Proper function of the mitral valve requires an intact mitral valve apparatus and satisfactory LV function. Mitral stenosis (MS) results from any pathologic process that narrows the effective mitral valve orifice at the supravalvular, valvular, or subvalvular levels. MS can be congenital or acquired.

Congenital MS, a rare entity, takes several forms. These include hypoplasia of the mitral valve annulus, mitral valve commissural fusion, double orifice mitral valve, shortened or thickened chordae tendinae, and parachute mitral valve, in which all chordae attach to a single papillary muscle. The most common associated malformations are coarctation of the aorta, aortic valve stenosis, and subvalvular aortic stenosis. The association of multiple levels of left-sided inflow and outflow tract obstruction is termed the Shone complex.

Severe hypoplasia, or atresia, of the mitral valve results in a hypoplastic LV cavity size that is not capable of sustaining the systemic cardiac output. This situation is considered part of the spectrum of the hypoplastic left heart syndrome and is not considered further in this article. This article deals with MS that, although occasionally severe, allows enough blood flow into the LV to sustain the systemic cardiac output.

Pathophysiology

MS obstructs blood flow into the LV, elevating left atrial pressure in proportion to severity of the stenosis. This, in turn, restricts pulmonary venous return to the left atrium, elevating pulmonary vascular and, consequently, right heart pressures. Elevated hydrostatic pressure in the pulmonary capillaries forces fluid into the alveoli and interstitial space, producing pulmonary congestion. Congested bronchial veins may encroach on small bronchioles, with subsequent increase in airway resistance.

As a compensatory mechanism, pulmonary vasoconstriction occurs. The right ventricle (RV) pressure increases, resulting in RV hypertrophy. Elevated pulmonary pressure can progress to fixed pulmonary arterial hypertension from medial hypertrophy and intimal thickening of the pulmonary arterioles. The RV eventually fails, and pulmonary blood flow decreases, decreasing systemic blood flow.
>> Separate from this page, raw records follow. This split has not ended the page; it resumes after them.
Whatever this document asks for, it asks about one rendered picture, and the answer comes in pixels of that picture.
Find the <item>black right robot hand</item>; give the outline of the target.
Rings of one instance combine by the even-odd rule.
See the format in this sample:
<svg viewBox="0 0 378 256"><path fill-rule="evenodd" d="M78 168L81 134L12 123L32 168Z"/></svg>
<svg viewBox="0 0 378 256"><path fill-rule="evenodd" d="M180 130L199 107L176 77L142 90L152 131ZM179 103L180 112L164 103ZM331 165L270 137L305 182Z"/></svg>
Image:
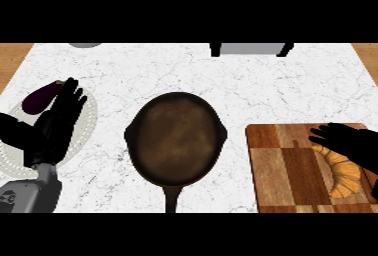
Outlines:
<svg viewBox="0 0 378 256"><path fill-rule="evenodd" d="M310 129L308 140L344 155L360 169L378 175L378 132L328 123Z"/></svg>

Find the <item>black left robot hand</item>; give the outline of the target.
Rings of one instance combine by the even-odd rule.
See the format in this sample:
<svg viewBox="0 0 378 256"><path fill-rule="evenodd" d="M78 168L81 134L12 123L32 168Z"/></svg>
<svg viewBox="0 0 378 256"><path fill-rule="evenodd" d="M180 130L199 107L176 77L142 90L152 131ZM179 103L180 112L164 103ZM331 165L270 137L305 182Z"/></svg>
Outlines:
<svg viewBox="0 0 378 256"><path fill-rule="evenodd" d="M32 125L0 112L0 141L23 151L25 167L63 160L85 101L78 81L69 78Z"/></svg>

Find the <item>golden croissant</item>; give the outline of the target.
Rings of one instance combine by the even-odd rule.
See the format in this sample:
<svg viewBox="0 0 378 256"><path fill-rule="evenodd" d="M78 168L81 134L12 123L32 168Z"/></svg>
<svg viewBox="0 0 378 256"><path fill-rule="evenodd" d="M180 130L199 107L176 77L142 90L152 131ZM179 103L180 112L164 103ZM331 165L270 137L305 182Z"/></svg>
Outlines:
<svg viewBox="0 0 378 256"><path fill-rule="evenodd" d="M311 150L317 152L331 168L334 185L329 191L332 199L342 199L360 190L360 167L350 159L320 145L313 145Z"/></svg>

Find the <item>wooden patchwork cutting board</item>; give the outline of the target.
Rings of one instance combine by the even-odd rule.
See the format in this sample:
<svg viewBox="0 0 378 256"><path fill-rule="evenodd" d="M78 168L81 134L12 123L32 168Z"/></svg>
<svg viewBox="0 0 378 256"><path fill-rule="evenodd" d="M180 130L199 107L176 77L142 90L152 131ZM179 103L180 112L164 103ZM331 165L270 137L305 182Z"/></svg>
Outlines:
<svg viewBox="0 0 378 256"><path fill-rule="evenodd" d="M260 213L378 213L372 186L378 176L360 169L360 190L347 198L329 197L329 165L311 149L316 123L249 124L245 128L251 173Z"/></svg>

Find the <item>dark cast iron pan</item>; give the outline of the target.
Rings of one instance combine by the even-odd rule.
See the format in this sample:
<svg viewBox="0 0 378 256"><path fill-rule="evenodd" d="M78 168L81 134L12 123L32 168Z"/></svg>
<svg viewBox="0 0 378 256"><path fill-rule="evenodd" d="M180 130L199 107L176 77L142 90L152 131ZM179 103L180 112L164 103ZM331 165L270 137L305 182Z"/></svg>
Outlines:
<svg viewBox="0 0 378 256"><path fill-rule="evenodd" d="M165 93L142 107L124 140L140 176L162 188L165 212L176 212L184 186L210 172L227 130L210 103L186 92Z"/></svg>

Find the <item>white dotted plate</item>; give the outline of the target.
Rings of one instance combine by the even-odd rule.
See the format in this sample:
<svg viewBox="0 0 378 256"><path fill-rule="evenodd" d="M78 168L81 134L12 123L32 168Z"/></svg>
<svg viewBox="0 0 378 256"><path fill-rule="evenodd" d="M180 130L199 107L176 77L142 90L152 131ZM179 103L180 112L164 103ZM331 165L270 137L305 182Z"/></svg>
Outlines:
<svg viewBox="0 0 378 256"><path fill-rule="evenodd" d="M97 123L97 102L93 94L83 89L87 101L83 106L81 114L74 126L71 143L63 160L57 166L62 166L81 151L96 128ZM38 116L29 115L22 110L22 103L18 103L7 112L15 118L32 125ZM0 141L0 171L12 178L35 179L37 171L23 166L23 151L9 146Z"/></svg>

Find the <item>purple eggplant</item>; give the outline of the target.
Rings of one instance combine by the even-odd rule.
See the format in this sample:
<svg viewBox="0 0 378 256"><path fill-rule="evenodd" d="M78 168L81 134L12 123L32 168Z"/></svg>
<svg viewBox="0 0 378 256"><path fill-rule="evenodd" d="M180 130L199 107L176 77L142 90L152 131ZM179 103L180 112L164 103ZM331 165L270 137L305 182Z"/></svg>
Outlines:
<svg viewBox="0 0 378 256"><path fill-rule="evenodd" d="M37 115L46 110L59 94L63 84L63 81L56 80L25 97L22 101L22 110L26 114Z"/></svg>

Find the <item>grey round object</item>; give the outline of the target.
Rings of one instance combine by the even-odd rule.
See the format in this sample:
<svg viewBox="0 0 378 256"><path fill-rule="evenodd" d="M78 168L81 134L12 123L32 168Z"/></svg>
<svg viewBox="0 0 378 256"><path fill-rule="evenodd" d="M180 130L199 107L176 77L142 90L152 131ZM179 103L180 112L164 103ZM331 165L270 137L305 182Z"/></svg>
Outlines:
<svg viewBox="0 0 378 256"><path fill-rule="evenodd" d="M99 46L102 43L69 43L69 45L75 48L93 48L96 46Z"/></svg>

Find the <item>grey appliance with black legs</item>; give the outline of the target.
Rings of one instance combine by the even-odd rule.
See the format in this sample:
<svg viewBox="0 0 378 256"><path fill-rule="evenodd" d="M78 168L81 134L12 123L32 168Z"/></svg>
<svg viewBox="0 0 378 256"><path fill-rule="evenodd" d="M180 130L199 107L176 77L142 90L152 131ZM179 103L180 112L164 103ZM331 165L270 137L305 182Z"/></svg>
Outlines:
<svg viewBox="0 0 378 256"><path fill-rule="evenodd" d="M274 55L285 57L292 50L292 43L211 43L211 56L226 54L239 55Z"/></svg>
If the reduction in cardiac output is critical, end organ failure with renal and/or hepatic insufficiency, shock, and metabolic acidosis can occur. RV failure results in systemic venous congestion with development of hepatomegaly, ascites, and pedal edema.

Frequency

United States

Congenital MS is rare, occurring in 0.5% of patients with congenital heart disease (CHD).

Mortality/Morbidity

In the fetus, mitral valve obstruction does not interfere with normal growth and development, even if the mitral valve is atretic. This is because the amount of pulmonary venous return to the left atrium is small and the fetal bronchocollateral circulation is adequate to relieve the obstructive effects. In this case, the RV supplies all of the systemic blood flow via the ductus arteriosus, and the patient presents with hypoplastic left heart syndrome.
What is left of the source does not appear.